Count how many lines below contain the word "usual", then give that number alone.

Source data
________________

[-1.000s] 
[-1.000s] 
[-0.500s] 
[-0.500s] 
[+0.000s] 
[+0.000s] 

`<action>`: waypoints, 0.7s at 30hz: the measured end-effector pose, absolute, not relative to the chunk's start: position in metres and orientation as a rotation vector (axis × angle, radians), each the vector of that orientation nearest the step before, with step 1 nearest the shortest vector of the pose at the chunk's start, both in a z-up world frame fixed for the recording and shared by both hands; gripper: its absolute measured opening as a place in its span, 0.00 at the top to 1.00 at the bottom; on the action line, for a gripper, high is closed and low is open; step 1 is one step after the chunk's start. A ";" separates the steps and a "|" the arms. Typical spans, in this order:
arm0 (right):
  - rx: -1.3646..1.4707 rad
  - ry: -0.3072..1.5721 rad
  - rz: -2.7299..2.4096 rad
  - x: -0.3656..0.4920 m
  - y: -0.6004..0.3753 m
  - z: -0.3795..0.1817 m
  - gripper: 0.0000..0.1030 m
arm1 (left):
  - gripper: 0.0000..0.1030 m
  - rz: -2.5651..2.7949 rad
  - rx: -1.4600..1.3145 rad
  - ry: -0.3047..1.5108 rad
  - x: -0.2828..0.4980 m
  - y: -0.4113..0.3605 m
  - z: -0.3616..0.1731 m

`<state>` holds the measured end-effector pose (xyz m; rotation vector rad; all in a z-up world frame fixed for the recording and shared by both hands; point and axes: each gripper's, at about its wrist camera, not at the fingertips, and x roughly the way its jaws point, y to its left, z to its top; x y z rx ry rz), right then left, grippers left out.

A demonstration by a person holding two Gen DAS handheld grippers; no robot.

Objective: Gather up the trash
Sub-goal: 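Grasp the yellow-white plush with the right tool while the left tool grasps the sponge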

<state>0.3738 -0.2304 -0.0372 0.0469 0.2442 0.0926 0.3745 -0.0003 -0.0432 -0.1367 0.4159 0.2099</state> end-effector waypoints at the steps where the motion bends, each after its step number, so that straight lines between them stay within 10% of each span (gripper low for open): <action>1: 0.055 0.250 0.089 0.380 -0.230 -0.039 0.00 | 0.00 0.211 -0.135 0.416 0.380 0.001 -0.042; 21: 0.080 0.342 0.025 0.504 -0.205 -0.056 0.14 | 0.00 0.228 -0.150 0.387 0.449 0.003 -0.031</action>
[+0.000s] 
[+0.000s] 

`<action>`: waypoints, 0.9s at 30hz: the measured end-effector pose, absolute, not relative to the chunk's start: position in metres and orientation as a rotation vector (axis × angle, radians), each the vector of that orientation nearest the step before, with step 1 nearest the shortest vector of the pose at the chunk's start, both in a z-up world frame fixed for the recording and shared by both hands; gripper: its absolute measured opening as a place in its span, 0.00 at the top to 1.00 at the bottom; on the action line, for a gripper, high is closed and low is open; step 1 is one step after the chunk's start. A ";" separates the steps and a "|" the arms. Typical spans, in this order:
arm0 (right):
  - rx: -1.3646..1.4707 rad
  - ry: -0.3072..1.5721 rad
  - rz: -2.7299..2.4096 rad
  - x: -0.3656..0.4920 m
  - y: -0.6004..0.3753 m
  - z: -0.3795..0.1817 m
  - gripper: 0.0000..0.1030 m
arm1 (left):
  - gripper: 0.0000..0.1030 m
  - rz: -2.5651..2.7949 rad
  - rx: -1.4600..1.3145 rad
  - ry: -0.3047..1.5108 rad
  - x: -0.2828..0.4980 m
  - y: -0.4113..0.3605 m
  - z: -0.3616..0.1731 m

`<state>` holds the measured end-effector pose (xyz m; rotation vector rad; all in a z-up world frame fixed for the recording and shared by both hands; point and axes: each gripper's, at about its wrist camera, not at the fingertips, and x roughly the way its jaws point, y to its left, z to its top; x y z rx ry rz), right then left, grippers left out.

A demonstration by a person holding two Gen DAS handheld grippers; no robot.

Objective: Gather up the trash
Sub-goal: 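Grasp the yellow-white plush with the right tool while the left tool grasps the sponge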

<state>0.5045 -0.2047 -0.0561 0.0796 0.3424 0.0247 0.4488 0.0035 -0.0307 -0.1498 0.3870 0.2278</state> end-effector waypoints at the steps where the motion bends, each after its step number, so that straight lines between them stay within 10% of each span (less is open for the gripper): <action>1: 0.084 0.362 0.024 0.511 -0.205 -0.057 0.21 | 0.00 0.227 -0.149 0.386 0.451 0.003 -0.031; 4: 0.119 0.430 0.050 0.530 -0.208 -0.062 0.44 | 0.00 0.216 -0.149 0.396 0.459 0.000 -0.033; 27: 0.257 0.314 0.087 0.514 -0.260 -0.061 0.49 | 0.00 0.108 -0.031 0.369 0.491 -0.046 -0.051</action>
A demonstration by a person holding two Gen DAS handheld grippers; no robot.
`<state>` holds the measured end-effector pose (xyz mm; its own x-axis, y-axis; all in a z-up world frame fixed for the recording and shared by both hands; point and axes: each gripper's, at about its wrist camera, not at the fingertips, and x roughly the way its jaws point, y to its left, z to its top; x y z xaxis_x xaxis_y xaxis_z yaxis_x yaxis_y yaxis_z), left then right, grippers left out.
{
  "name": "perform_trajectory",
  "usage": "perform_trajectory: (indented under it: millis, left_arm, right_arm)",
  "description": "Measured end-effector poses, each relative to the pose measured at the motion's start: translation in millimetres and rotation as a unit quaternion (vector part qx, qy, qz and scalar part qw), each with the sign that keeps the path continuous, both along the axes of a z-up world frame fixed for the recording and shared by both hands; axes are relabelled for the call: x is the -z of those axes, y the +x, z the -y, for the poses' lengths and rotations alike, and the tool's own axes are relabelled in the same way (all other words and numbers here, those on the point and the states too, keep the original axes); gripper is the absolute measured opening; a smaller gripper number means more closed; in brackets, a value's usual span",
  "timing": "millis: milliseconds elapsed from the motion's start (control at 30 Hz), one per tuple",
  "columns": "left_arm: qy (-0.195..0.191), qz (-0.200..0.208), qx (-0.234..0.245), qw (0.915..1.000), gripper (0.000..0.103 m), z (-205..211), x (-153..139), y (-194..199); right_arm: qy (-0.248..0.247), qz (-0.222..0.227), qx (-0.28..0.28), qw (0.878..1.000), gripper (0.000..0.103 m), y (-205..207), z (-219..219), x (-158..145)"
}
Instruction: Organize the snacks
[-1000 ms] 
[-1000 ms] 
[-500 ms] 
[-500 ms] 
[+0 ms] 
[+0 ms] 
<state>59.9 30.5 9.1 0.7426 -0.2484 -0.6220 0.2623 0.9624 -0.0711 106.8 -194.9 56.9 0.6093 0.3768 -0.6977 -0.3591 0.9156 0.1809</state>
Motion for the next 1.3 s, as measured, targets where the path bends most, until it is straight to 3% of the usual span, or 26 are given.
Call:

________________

Answer to this exercise
2